Assume, without loss of generality (since any two non-paired 10+ cards should be as good as any other), I have JT, and my opponent has no 10+ cards (say, a lower pair).

I need an ace, a king, and a queen.

There are 4 ways to get the ace, out of 50 cards. After that, there are 4 ways to get the king, out of 49, and 4 ways to get the queen, out of 48. And then two cards that can be anything. Then multiply by 5! (= 120) since I don't care about the order.

So (4/50) * (4/49) * (4/48) * 120 = 64/117600 * 120 = 0.065.

If instead of a lower pair, my opponent had, say, AK, it would be:

(3/50) * (3/49) * (4/48) * 120 = 36/117600 * 120 = 0.037.

These seem like the right magnitude to me (unlike the numbers I was getting before, that were in the 35% range), am I making any major mistakes here?
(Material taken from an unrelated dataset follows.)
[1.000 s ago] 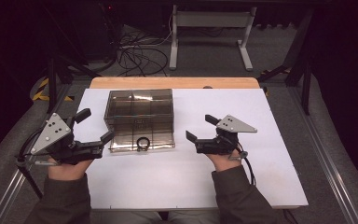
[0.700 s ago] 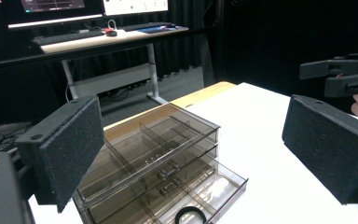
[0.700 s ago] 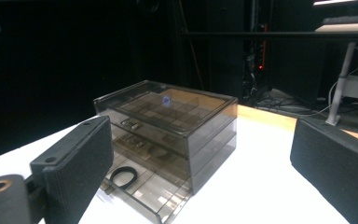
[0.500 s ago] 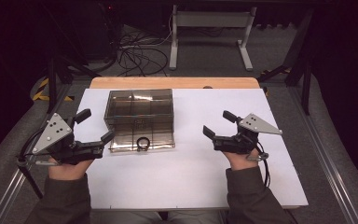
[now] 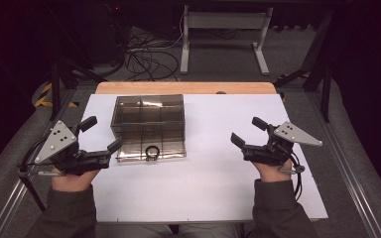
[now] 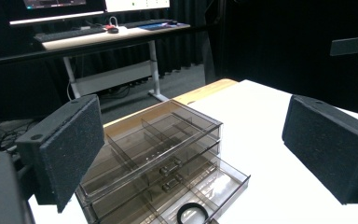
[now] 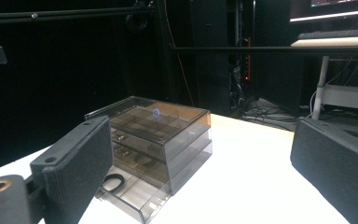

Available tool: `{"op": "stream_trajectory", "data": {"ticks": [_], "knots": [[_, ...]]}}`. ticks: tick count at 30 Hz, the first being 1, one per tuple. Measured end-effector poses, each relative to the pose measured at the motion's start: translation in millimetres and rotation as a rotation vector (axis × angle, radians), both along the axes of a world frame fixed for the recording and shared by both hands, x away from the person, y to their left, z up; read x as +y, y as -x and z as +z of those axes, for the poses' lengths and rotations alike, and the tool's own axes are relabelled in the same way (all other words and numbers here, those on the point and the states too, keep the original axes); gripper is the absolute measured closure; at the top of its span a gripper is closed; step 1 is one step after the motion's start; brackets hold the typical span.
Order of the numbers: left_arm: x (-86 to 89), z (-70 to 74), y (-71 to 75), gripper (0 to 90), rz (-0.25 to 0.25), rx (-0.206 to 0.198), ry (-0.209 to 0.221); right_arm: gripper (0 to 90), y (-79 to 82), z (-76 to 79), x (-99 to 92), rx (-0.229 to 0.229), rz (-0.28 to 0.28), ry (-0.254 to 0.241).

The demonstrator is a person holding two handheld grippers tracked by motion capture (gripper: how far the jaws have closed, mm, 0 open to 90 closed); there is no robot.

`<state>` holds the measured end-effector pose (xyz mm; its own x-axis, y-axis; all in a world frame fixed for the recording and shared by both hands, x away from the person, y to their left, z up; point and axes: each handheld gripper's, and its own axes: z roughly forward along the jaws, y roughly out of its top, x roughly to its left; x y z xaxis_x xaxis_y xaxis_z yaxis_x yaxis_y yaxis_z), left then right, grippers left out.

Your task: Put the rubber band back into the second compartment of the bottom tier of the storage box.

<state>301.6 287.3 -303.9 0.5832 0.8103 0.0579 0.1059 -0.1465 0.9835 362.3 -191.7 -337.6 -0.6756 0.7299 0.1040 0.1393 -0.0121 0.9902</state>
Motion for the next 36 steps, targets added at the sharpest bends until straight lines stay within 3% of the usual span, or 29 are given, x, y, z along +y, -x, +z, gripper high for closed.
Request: {"op": "stream_trajectory", "data": {"ticks": [26, 36], "knots": [[1.4, -2.6, -2.3, 5.0, 0.019, 0.01, 0.002, 5.3, 15.9, 11.2, -57.2, -0.02, -0.057, -0.012], [1.9, -4.3, -3.7, 4.4, 0.027, 0.015, 0.001, 5.0, 13.2, 8.0, -59.8, -0.018, -0.043, 0.01]]}}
I believe you're double counting:

[C(4,1) * C(4,1) * C(4,1) * C(47,2)]/C(50,5) = 3.265%

If your opponent held A-K, I think it should be:

[C(4,1) * C(3,1) * C(3,1) * C(45,2)]/C(48,5) = 2.08%

Although that would include the times you lose to a boat/quads.

Can someone explain why it is C(4,1) rather than C(16,1)on the first card.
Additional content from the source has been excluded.